The adaptive features of cognitive mechanisms, the features that make them fit for purpose, have traditionally been explained by nature and nurture. In the last decade, evidence has emerged that distinctively human cognitive mechanisms are also, and predominantly, shaped by culture. Like physical technology, human cognitive mechanisms are inherited via social interaction and made fit for purpose by culture evolution. This article surveys evidence from developmental psychology, comparative psychology, and cognitive neuroscience indicating that imitation, mentalizing, and language are “cognitive gadgets” shaped predominantly by cultural evolution. This evidence does not imply that the minds of newborn babies are blank slates. Rather, it implies that genetic evolution has made subtle changes to the human mind, allowing us to construct cognitive gadgets in the course of childhood through cultural learning.

Keywords

cognitive gadgets cultural evolution cultural learning evolution of cognition evolutionary psychology

What makes psychological mechanisms well suited for their designated roles (i.e., fit for purpose)? Why is it that visual systems can see, learning mechanisms can learn, and reasoning processes can reason? They are all complex products of nature and nurture, but who or what designs the features that enable cognitive processes to do their jobs?

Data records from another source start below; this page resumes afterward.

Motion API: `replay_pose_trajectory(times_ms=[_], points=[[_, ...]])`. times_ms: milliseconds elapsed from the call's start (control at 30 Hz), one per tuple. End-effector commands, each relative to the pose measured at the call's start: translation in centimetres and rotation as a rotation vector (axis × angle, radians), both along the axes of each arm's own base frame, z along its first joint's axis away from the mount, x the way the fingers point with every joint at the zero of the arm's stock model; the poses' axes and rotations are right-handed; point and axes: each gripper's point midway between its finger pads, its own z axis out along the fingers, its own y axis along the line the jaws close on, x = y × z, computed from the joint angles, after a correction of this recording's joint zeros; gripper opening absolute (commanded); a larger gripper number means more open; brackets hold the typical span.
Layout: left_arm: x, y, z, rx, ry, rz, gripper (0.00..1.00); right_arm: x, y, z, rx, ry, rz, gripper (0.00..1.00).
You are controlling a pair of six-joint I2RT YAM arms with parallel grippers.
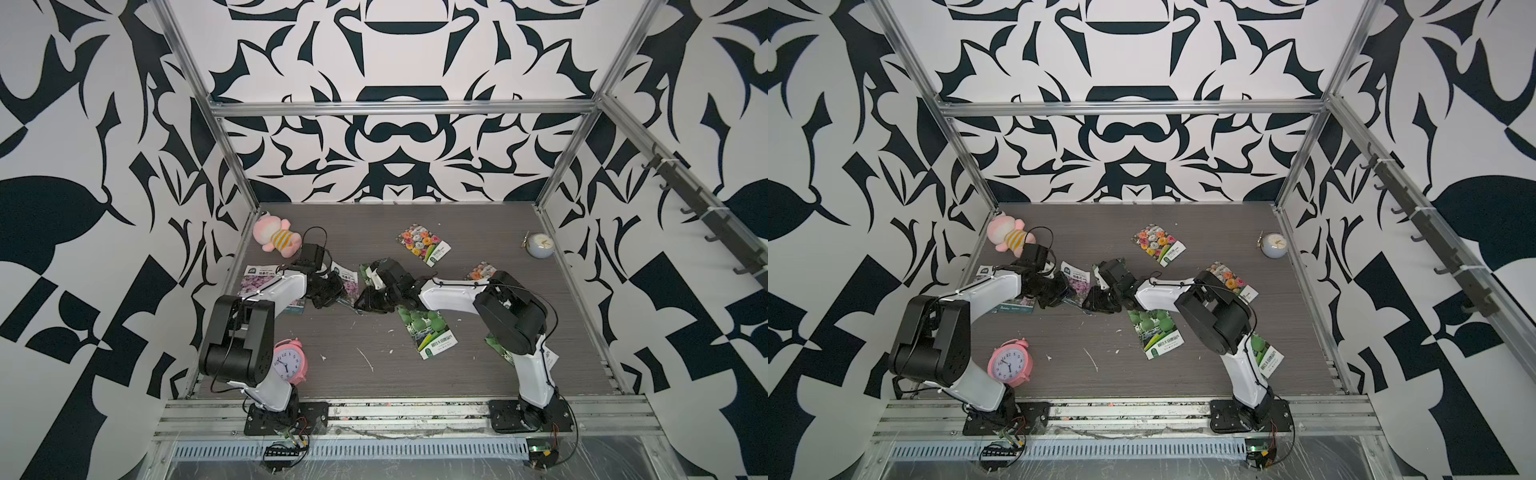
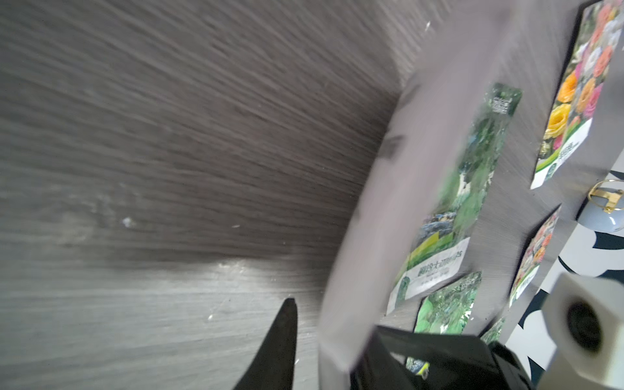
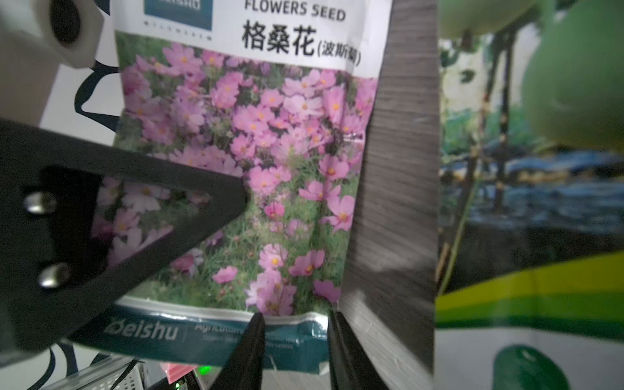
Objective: Arrange the seed packets in a row
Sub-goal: Adjust the seed packet.
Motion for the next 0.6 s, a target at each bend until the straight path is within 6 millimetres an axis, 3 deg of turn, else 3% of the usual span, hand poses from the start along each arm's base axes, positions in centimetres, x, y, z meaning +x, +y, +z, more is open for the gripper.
replay_pose_trajectory(times_ms=[0, 133, 300, 500, 567], points=[[-0.1, -0.7, 0.8, -0.050, -0.023, -0.020, 0.28, 1.2, 0.3, 2.9, 0.061, -0.032, -0.035, 0.44], [0.5, -2.0, 3.9, -0.189, -0.104, -0.061, 0.20, 1.8, -0.5, 4.4, 0.184, 0.018, -0.072, 0.52], [1.2, -3.7, 8.8, -0.373, -0.226, -0.121, 0.11, 3.4, -2.2, 8.5, 0.410, 0.080, -0.163, 0.64], [1.9, -5.3, 15.0, -0.544, -0.385, -0.167, 0.12, 4.6, -3.0, 14.6, 0.593, 0.073, -0.164, 0.66], [2.0, -5.5, 16.5, -0.572, -0.421, -0.172, 0.13, 4.6, -2.8, 16.3, 0.644, 0.060, -0.150, 0.61]])
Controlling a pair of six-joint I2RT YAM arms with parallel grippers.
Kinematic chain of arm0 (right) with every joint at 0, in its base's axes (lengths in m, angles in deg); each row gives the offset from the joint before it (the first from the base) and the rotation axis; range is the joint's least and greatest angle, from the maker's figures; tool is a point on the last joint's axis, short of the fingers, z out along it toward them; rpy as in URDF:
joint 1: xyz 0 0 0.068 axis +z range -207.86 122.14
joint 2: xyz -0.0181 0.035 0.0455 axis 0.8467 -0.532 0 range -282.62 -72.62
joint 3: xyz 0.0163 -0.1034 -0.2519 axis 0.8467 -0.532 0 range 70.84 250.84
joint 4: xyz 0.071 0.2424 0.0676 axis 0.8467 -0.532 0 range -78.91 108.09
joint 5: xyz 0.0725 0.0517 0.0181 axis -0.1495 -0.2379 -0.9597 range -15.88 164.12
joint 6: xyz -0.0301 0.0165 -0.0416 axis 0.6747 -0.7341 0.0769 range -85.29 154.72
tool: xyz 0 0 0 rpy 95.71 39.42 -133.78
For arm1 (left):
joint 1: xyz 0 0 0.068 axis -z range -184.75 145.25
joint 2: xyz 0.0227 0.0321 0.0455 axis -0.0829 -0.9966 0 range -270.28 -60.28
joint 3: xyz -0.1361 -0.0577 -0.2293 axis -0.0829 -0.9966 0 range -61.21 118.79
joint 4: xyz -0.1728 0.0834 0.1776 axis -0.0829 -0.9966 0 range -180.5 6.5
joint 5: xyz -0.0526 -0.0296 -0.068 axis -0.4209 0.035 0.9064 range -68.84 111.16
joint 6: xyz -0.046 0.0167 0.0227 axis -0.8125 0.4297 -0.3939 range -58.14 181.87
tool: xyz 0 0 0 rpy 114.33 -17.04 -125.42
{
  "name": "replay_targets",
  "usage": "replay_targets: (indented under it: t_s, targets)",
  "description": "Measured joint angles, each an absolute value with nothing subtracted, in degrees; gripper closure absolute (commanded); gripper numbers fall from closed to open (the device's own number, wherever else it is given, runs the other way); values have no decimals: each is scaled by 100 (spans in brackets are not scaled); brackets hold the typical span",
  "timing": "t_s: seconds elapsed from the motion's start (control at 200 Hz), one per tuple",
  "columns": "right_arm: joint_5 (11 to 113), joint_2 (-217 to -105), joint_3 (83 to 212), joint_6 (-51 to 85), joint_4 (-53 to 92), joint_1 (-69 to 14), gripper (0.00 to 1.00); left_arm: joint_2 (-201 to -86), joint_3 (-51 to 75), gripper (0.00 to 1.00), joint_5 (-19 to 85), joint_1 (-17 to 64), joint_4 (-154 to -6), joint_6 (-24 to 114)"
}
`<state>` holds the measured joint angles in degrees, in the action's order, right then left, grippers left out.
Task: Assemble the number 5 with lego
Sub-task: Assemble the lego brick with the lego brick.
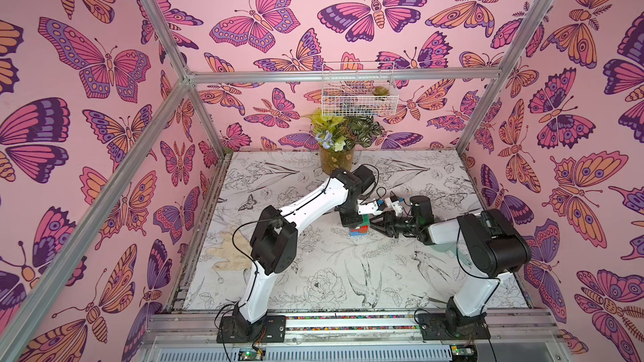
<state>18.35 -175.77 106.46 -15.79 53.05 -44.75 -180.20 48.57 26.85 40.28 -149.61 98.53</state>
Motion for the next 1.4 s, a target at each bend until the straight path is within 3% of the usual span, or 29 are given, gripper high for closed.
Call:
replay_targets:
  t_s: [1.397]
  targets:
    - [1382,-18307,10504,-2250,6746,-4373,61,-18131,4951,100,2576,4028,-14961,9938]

In many cases, genetic evolution (nature) leads the design team. The neonatal face bias—the tendency of newborn babies to orient to faces (Johnson, 2005)—has been honed by natural selection over biological generations. Variant systems were genetically inherited, and through differential reproduction, those that were better at promoting early attention to faces proliferated, whereas the others died out. Learning (nurture) plays a relatively minor role in the development of the neonatal face bias, but in other cases, it is the dominant force. For example, the development of configural face processing—the capacity to recognize faces as wholes rather than using distinctive features—is relatively unconstrained by genetically inherited information and instead depends on experience of a large number of faces (Le Grand, Mondloch, Maurer, & Brent, 2004).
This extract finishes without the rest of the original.